Date: Wednesday 10 January 2007
Position: Montevideo port, Uruguay 

Chris writes:

"We finally arrived on the James Clark Ross yesterday afternoon at about 3 pm local time. After many alternative plans and routes we have boarded the ship in Uruguay. This change of plan has been necessary because of a limited availability of flights into the Falkland Islands and a lack of a large enough crane to move some of the Isis ROV equipment about on ship.

The journey to Uruguay was via Washington DC in the USA and Buenos Aires in Argentina, our last leg being a twenty minute flight over the River Plate. Despite the long flight time (a total of about 22 hours) Uruguay is only two hours behind the UK.

It is summer here in Uruguay and it has been very warm and muggy, quite a shock to the system to be dressed for the UK in January and then finding it to be 32oC when you get off the plane at the other end!

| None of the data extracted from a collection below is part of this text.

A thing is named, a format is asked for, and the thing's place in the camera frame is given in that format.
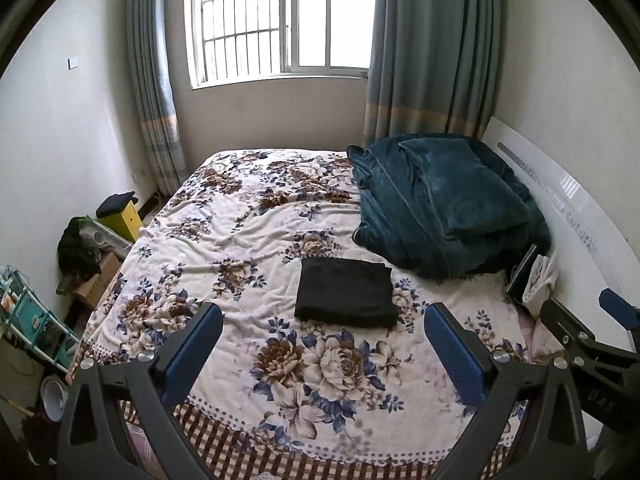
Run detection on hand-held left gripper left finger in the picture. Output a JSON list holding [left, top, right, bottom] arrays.
[[56, 301, 225, 480]]

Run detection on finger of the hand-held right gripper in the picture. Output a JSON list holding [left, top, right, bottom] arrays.
[[539, 297, 602, 370], [598, 287, 640, 352]]

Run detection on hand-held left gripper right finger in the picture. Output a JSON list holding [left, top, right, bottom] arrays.
[[423, 302, 588, 480]]

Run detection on black striped garment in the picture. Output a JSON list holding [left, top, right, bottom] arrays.
[[294, 257, 400, 330]]

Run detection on pink striped sheet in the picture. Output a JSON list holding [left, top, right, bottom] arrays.
[[517, 305, 566, 363]]

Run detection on white cloth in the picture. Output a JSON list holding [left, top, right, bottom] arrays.
[[521, 254, 560, 317]]

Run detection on black phone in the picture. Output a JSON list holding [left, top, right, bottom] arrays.
[[504, 244, 540, 297]]

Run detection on floral blanket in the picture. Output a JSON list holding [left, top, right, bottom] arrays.
[[80, 147, 531, 467]]

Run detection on cardboard box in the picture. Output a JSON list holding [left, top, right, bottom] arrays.
[[74, 252, 122, 308]]

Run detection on white headboard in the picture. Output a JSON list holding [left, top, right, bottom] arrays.
[[480, 116, 640, 456]]

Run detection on white plastic device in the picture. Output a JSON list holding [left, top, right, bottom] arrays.
[[80, 219, 135, 256]]

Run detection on yellow box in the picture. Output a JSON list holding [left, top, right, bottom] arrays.
[[97, 199, 141, 243]]

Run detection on white round bowl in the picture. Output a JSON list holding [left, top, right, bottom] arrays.
[[40, 374, 68, 423]]

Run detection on black bag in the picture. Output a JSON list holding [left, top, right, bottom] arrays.
[[56, 216, 103, 283]]

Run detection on teal plush blanket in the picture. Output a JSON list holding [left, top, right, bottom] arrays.
[[346, 132, 552, 281]]

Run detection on black cap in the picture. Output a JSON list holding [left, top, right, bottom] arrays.
[[95, 191, 137, 217]]

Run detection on teal storage rack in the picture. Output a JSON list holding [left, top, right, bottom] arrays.
[[0, 265, 81, 373]]

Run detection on brown checked bed sheet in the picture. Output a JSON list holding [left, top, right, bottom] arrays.
[[117, 400, 516, 480]]

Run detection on grey-blue curtain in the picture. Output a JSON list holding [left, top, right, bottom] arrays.
[[125, 0, 188, 196], [362, 0, 503, 148]]

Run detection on window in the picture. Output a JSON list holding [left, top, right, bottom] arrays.
[[184, 0, 381, 91]]

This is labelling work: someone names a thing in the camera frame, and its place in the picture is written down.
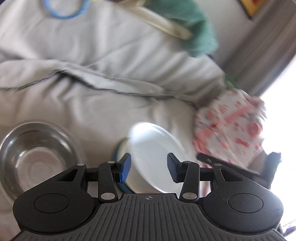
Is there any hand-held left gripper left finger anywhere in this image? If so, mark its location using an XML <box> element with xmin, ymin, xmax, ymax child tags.
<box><xmin>55</xmin><ymin>153</ymin><xmax>132</xmax><ymax>203</ymax></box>

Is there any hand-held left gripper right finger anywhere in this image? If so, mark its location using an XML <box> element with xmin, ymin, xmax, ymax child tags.
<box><xmin>167</xmin><ymin>152</ymin><xmax>246</xmax><ymax>203</ymax></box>

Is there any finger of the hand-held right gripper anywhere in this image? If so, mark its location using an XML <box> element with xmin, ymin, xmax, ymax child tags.
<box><xmin>196</xmin><ymin>152</ymin><xmax>263</xmax><ymax>178</ymax></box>

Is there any blue bowl white inside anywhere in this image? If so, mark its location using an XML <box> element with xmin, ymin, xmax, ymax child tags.
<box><xmin>110</xmin><ymin>138</ymin><xmax>136</xmax><ymax>193</ymax></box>

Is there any white plate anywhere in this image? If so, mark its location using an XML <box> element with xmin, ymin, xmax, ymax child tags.
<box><xmin>127</xmin><ymin>121</ymin><xmax>186</xmax><ymax>194</ymax></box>

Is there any stainless steel bowl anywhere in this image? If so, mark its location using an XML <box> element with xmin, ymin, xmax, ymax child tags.
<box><xmin>0</xmin><ymin>120</ymin><xmax>84</xmax><ymax>205</ymax></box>

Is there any pink printed cloth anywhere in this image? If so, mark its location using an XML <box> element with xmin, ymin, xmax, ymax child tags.
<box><xmin>192</xmin><ymin>88</ymin><xmax>267</xmax><ymax>168</ymax></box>

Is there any grey blanket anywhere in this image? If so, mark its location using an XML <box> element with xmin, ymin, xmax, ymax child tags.
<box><xmin>0</xmin><ymin>0</ymin><xmax>226</xmax><ymax>209</ymax></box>

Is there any grey curtain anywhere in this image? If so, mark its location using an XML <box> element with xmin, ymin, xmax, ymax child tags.
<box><xmin>222</xmin><ymin>9</ymin><xmax>296</xmax><ymax>98</ymax></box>

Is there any green knitted cloth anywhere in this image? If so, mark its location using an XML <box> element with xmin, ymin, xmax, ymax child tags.
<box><xmin>143</xmin><ymin>0</ymin><xmax>220</xmax><ymax>58</ymax></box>

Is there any cream fabric strap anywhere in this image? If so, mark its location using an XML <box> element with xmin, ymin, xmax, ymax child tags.
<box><xmin>124</xmin><ymin>0</ymin><xmax>194</xmax><ymax>40</ymax></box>

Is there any framed wall picture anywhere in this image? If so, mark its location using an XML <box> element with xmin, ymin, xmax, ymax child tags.
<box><xmin>239</xmin><ymin>0</ymin><xmax>263</xmax><ymax>18</ymax></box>

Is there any blue plastic ring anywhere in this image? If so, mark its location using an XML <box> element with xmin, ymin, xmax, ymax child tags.
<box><xmin>41</xmin><ymin>0</ymin><xmax>90</xmax><ymax>20</ymax></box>

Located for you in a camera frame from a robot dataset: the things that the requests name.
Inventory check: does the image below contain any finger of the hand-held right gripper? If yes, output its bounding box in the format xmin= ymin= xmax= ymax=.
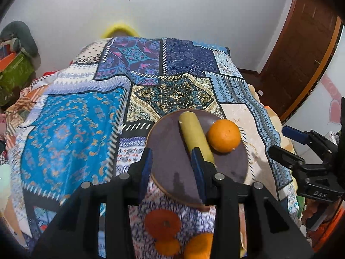
xmin=282 ymin=126 xmax=339 ymax=155
xmin=268 ymin=145 xmax=308 ymax=172

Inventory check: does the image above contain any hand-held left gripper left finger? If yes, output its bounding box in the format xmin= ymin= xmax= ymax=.
xmin=31 ymin=147 xmax=154 ymax=259

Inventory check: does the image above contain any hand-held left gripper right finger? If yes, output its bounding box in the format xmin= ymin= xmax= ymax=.
xmin=190 ymin=147 xmax=316 ymax=259

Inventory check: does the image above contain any brown round plate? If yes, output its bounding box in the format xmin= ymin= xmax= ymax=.
xmin=146 ymin=110 xmax=249 ymax=208

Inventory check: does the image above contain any yellow corn cob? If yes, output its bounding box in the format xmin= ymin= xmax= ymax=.
xmin=179 ymin=111 xmax=216 ymax=165

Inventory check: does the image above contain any large orange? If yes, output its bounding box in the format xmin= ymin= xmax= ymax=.
xmin=206 ymin=119 xmax=241 ymax=153

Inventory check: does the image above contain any red tomato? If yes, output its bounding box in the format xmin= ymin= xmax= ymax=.
xmin=144 ymin=209 xmax=182 ymax=241

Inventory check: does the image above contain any medium orange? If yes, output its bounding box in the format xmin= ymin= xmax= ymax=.
xmin=184 ymin=232 xmax=215 ymax=259

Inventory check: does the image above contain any small mandarin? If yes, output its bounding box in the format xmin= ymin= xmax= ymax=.
xmin=155 ymin=237 xmax=180 ymax=256

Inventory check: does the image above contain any blue patchwork tablecloth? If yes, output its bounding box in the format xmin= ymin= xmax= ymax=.
xmin=5 ymin=36 xmax=300 ymax=259

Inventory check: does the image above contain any brown wooden door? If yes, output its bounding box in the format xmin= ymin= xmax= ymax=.
xmin=260 ymin=0 xmax=343 ymax=122

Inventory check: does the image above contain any yellow chair back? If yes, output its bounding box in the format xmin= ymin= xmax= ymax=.
xmin=101 ymin=22 xmax=141 ymax=39

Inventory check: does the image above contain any floral bedsheet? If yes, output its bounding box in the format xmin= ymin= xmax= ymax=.
xmin=0 ymin=70 xmax=58 ymax=162

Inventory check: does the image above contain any pale green object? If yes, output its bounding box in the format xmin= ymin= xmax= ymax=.
xmin=0 ymin=163 xmax=13 ymax=212

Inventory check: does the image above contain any green patterned box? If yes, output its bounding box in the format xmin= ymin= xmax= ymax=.
xmin=0 ymin=52 xmax=35 ymax=106

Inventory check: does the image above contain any orange box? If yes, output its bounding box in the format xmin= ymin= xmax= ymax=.
xmin=0 ymin=51 xmax=19 ymax=71

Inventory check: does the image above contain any grey plush toy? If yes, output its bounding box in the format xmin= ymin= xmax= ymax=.
xmin=0 ymin=21 xmax=39 ymax=57

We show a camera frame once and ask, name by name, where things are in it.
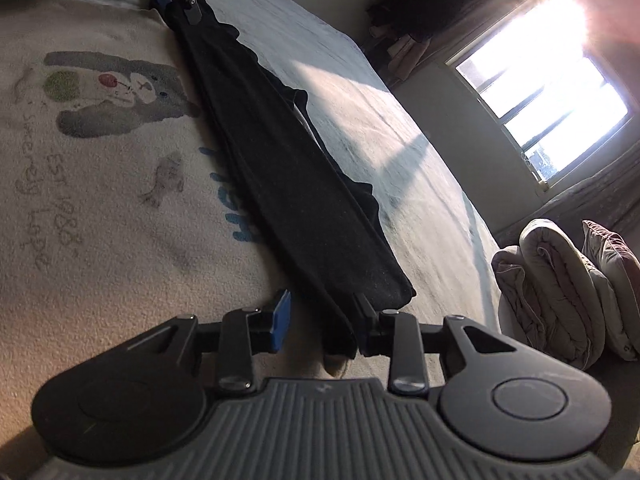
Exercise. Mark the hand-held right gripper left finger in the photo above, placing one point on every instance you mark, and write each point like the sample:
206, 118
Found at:
281, 321

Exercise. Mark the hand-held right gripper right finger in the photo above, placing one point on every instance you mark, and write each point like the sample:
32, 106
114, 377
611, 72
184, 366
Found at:
372, 335

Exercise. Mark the black pants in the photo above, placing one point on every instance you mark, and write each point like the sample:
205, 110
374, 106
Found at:
290, 175

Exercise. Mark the beige printed sweatshirt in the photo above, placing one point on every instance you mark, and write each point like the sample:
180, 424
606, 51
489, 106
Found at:
125, 210

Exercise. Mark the dark clothes pile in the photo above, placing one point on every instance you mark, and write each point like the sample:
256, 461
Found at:
425, 0

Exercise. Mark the folded beige quilt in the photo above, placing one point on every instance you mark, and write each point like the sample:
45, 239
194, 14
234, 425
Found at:
550, 290

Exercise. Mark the pink and beige pillow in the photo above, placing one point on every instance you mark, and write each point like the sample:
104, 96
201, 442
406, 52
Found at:
617, 280

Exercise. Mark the grey star-patterned curtain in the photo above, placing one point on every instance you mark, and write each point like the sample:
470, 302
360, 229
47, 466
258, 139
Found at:
600, 195

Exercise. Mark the window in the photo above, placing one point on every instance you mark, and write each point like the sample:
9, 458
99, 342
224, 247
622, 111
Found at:
545, 100

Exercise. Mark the beige curtain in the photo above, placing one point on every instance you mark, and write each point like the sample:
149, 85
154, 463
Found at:
505, 5

However, we are all making the most of the warm weather as the temperature will soon start to fall as we move south.

The journey is over, and the first day on ship has provided some time for us all to meet the other scientists involved in this cruise as well as some of the ship’s officers and crew. The cruise has two objectives. The first part of the cruise will investigate the geology of the seabed in Marguerite Bay on the east side of the Antarctic Peninsula, exploring the seabed with the Isis ROV and investigating the effects of iceberg scour on sea bed features. For this we are joined by geologists from the British Antarctic Survey (BAS) and the Scott Polar Research Institute (SPRI), both of which have headquarters in Cambridge. The second part of the cruise will investigate how these iceberg impacts have structured the seabed community in shallow water before moving on to investigate the patchy distribution of seabed fauna in deeper water, down to a maximum depth of about 3500 m. For this second part five scientists, including me, have travelled from Southampton and we will be joined by others from the BAS when we arrive in Rothera.

Today the ship has been making final preparations for departure, loading fuel and groceries and arranging the last of the containers. One of the requirements of the RRS James Clark Ross is to keep all of the BAS bases in the Antarctic supplied with provisions during the summer science season (the UK's winter!). For this reason the ship is chock-full of equipment and supplies which we will first deliver to Rothera before our science cruise starts in earnest. During the day we took the opportunity to visit the city of Montevideo for lunch and sightseeing and we are now back on board and hoping to set sail in the next hour or so, once we have had our first safety drill.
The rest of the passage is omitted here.